Kindly, see the value I get for 30! below:
30! = 265252859812191030000000000000000. But if 265252859812191058636308480000000 as confirmed by 2 professionals is what 30! is, then I will have to check my values again.
Thank you for the feedback.
That result looks like what you used can't represent so many digits and it's losing precision.
I am not a professional factorial calculator, no. But as Chrono said, it seems that your calculations are losing some precision somewhere, probably because they overflow
MAX_SAFE_INTEGER
.If it's the case, it would mean that you missed the hint at the bottom: "Hint: You're not meant to calculate the factorial. Find another way to find the number of zeros."
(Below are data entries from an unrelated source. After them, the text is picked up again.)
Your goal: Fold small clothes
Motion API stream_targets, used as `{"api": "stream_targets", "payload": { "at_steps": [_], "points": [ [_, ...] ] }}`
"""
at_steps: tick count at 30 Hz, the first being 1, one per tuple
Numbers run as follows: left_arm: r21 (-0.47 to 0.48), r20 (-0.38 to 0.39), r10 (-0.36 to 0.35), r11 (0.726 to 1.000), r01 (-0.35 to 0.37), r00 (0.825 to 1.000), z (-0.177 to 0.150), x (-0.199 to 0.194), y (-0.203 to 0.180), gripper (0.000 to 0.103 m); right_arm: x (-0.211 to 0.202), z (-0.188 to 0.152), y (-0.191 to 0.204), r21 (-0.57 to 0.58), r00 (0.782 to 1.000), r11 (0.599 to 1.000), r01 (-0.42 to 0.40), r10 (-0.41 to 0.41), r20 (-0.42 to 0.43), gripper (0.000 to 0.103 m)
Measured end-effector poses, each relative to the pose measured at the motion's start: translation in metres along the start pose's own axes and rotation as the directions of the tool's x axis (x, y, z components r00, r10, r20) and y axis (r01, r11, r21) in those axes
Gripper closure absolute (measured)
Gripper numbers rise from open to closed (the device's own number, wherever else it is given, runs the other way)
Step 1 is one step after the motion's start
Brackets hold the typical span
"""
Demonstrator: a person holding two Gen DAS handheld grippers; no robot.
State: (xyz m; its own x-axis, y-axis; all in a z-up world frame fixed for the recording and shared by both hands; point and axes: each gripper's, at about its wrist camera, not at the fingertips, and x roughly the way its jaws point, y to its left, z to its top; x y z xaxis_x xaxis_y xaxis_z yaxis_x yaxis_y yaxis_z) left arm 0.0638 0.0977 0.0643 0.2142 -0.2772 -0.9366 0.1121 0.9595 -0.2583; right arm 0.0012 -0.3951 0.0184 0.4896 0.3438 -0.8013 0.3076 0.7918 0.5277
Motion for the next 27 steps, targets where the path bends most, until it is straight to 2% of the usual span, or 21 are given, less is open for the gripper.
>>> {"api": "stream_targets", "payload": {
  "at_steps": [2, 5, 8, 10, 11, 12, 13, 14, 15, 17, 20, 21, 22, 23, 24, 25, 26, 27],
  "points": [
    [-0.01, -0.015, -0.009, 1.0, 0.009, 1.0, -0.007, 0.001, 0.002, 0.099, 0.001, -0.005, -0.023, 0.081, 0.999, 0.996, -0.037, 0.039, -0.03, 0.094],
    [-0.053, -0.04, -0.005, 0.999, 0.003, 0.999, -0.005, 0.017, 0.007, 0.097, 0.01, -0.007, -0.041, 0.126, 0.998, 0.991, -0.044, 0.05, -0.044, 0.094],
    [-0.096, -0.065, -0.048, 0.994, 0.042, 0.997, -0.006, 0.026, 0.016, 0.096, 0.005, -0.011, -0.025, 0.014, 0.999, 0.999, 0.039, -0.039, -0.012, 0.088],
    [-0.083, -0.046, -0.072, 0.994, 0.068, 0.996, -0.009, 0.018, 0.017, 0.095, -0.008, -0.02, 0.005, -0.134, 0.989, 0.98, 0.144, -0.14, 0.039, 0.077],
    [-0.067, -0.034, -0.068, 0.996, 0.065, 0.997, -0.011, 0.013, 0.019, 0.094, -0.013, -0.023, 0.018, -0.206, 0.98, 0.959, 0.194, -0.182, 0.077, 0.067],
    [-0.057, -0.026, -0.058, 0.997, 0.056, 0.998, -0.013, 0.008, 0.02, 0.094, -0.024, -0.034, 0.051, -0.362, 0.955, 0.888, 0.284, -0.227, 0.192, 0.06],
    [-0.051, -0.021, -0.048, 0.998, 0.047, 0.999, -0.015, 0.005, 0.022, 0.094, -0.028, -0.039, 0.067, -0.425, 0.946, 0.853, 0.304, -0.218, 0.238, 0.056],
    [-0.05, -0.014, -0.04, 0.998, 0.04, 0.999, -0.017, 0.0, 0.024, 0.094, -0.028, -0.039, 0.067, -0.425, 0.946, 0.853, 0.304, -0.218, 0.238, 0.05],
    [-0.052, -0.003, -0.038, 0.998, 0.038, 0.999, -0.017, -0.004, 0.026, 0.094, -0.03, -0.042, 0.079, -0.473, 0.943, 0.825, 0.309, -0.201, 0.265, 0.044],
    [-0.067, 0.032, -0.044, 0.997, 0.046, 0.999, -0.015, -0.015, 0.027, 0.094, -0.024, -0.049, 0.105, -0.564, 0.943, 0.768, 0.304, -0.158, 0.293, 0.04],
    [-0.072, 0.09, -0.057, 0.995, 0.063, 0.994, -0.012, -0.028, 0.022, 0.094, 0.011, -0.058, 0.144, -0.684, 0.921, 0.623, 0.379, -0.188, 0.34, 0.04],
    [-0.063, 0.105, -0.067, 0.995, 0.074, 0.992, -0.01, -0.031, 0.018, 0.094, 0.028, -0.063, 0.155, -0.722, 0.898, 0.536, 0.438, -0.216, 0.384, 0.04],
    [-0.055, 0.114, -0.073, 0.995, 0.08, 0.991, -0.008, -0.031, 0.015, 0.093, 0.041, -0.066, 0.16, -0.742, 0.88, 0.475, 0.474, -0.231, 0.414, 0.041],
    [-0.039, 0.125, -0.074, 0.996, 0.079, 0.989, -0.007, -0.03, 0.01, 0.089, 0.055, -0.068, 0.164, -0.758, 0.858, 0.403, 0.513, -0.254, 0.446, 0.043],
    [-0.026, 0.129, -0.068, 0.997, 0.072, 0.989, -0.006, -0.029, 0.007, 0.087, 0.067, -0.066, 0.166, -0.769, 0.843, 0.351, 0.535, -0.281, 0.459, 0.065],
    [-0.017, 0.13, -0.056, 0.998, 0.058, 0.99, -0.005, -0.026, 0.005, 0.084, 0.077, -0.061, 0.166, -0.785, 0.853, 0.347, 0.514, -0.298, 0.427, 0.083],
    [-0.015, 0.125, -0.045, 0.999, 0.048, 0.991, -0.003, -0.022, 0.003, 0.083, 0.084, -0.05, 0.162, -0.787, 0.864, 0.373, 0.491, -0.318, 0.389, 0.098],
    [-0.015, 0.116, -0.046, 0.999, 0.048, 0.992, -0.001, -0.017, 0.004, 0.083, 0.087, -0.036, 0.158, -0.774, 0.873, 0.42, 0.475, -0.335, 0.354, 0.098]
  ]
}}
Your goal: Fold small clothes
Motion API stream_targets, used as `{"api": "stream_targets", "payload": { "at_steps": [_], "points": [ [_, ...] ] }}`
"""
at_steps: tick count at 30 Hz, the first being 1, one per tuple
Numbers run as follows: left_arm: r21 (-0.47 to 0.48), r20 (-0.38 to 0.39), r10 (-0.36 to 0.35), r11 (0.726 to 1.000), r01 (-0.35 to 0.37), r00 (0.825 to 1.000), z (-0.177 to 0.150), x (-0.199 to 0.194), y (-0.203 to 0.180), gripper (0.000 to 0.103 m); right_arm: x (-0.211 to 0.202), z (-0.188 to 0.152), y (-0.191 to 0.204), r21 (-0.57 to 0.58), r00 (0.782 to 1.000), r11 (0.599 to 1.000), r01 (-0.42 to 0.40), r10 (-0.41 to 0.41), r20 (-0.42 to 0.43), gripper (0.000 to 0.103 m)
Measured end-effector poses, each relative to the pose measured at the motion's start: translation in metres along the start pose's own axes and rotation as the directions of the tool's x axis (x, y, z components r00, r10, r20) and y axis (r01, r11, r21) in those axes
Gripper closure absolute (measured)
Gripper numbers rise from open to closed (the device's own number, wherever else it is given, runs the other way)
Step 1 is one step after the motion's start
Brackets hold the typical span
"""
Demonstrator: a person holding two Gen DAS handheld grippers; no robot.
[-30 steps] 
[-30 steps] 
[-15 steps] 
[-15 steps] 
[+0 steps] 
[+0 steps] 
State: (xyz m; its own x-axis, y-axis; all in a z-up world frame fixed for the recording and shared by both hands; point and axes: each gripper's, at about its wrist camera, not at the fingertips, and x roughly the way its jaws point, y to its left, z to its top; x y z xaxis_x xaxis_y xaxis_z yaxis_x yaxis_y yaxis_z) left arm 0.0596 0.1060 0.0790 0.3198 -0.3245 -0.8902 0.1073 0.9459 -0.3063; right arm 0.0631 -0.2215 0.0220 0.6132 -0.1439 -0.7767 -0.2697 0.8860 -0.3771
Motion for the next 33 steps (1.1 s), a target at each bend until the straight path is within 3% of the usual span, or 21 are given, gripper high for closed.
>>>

fac of 30 is 265252859812191058636308480000000
This is a great kata. Click the link to provided in the description to understand the problem. Then take a piece of paper and try. Don't give up try to understand it, it's very simple. Looking for great katas in the future from the author 😉
My code Passed: 108 Failed: 1 , Testing with n = 49257472 - Expected: 12314363, instead got: 12314362 as you can see the difference between the two numbers is 1. Does anyone experiencing the same problem ?
Did you find the solution for this? i'm having the same problem now.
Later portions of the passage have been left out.